23 and falling apart
Last week it was my birthday and I woke up at home to the kisses and cuddles of my two favourite pups in the world. My Aunt and Uncle came round to say hello and pass on well wishes and birthday cards and then I was headed back through to Glasgow to go to IKEA with my mum and stepdad before getting ready to meet my friends. We ended up going to see Bladerunner 2049 (amazing btw!) before going out for birthday drinks at Broadcast and a dance at Berkeley Suite. It was nice, I was out late and I woke up without a hangover (a birthday miracle!) Sunday was spent chilling in bed all day before heading to see one of my favourite bands, Manchester Orchestra, for the third time. Less than a week later and I feel like I'm falling apart.
First off there is the no-sleeping. For weeks I've been plagued with a lack of sleep with no apparent reason for it - I go to bed and then I wake up an hour or two into the night and I am awake. I try and get back to sleep but to no avail. Eventually after three or four hours I'll either succumb to my exhaustion or give up and stay awake. My head just seems to be full for no reason.
This week I'm trying Superdrug's own brand 'QUIET NIGHT' Valerian tablets thanks to the suggestion of my friend What Lydia Made - a traditional herbal medication used for relief of sleep disturbances. I'm currently on my fourth night and they seem to be doing the job - I've started to sleep all the way through the night without waking which seems miraculous. The only thing is they do cause some residual drowsiness throughout the following day but for me that only results in yawning you just have to work through. So if you're looking for a remedy for your sleep deprivation I'd definitely give these a try.
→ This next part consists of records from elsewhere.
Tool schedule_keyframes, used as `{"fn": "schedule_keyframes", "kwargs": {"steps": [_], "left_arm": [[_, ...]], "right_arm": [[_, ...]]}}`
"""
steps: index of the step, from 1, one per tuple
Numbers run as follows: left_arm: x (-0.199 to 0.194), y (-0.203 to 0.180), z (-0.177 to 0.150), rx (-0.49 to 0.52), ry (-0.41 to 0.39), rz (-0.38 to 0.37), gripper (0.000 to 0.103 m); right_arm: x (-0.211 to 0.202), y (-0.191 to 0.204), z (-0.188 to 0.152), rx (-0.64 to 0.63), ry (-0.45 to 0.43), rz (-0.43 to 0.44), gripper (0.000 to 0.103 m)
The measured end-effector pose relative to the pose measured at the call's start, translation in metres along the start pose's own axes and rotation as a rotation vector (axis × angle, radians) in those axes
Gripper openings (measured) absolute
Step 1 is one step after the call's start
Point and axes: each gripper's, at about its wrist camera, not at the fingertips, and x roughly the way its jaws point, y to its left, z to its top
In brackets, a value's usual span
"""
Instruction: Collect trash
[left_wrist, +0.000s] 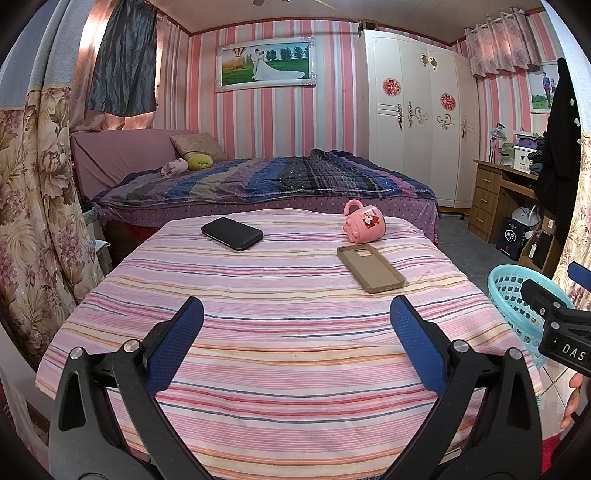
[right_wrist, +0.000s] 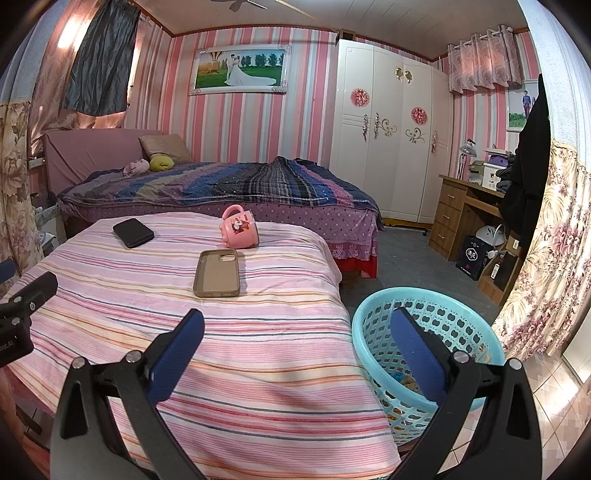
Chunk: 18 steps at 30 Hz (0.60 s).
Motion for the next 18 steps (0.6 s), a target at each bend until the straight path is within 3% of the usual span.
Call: {"fn": "schedule_keyframes", "kwargs": {"steps": [18], "left_arm": [[0.003,0.004,0.000,0.005,-0.005,0.008,0.098]], "right_arm": [[-0.003,-0.011,-0.001,0.001,0.001,-0.007,0.098]]}}
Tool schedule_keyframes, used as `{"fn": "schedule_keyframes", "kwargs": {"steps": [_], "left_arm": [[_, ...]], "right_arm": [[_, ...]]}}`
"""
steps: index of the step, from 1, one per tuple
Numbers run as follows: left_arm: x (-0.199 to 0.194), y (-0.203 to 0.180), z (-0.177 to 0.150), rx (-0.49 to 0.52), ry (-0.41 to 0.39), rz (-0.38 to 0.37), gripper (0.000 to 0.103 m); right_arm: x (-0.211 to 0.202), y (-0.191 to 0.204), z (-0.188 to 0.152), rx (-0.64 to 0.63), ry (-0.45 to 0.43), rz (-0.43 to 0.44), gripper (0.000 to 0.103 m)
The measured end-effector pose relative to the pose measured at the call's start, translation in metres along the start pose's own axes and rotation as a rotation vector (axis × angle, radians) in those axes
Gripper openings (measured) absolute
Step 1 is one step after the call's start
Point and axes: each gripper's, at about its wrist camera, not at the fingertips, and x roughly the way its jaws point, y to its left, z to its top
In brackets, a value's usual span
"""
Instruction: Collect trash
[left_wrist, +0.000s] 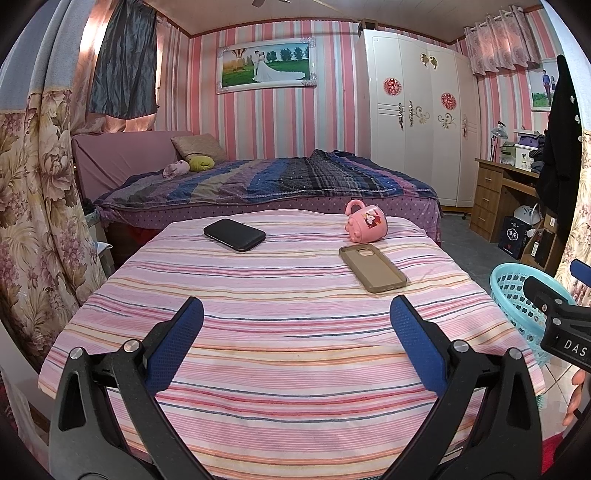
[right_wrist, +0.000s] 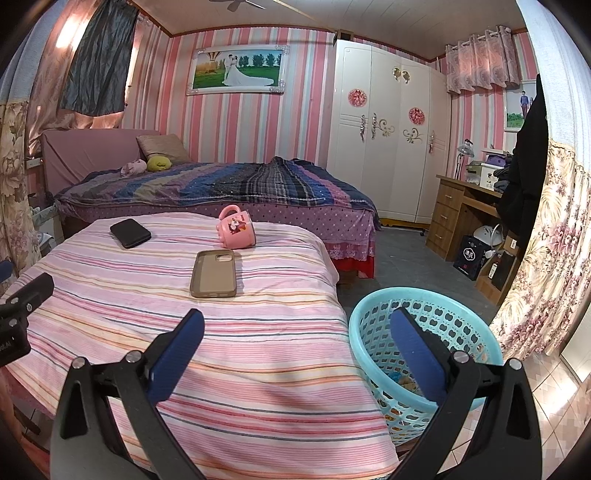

The other reason I've not been feeling myself is a lot grimmer. After struggling with a dry upper lip for a few weeks now it's now become infected with Impetigo. The fact that its usually children that get this infection and I'm definitely no longer a child is almost laughable - what's worse is that it has made me so self-conscious that I don't want to leave the house during daylight.
It's sore and crusty and makes me think that everybody is looking at me which isn't a great feeling - that and it's had me crying on the phone to my mum twice because I feel so crap and anxious about it. I know it's temporary, I know it will go away and it won't leave a mark but that doesn't make coping with it right now any easier. I'll just wallow in miserable self-pity until it starts to clear up. Hopefully now that I've got medication for it it should just be a few days but honestly, sometimes it just feels like one thing hits right after another and that you don't get a break!
I just have to remember that this is only temporary and that realistically - strangers on the street don't give a shit what you look like, and you'll probably never see them again. (Thanks Sarah for drumming that in to me today). That and talking to people that have been in similar situations really helps you feel like you're not alone and that this isn't the worst thing to ever happen to you.
If you're in need of someone to chat to then know that I'm here, there's literally nothing worse than feeling like you're isolated and alone.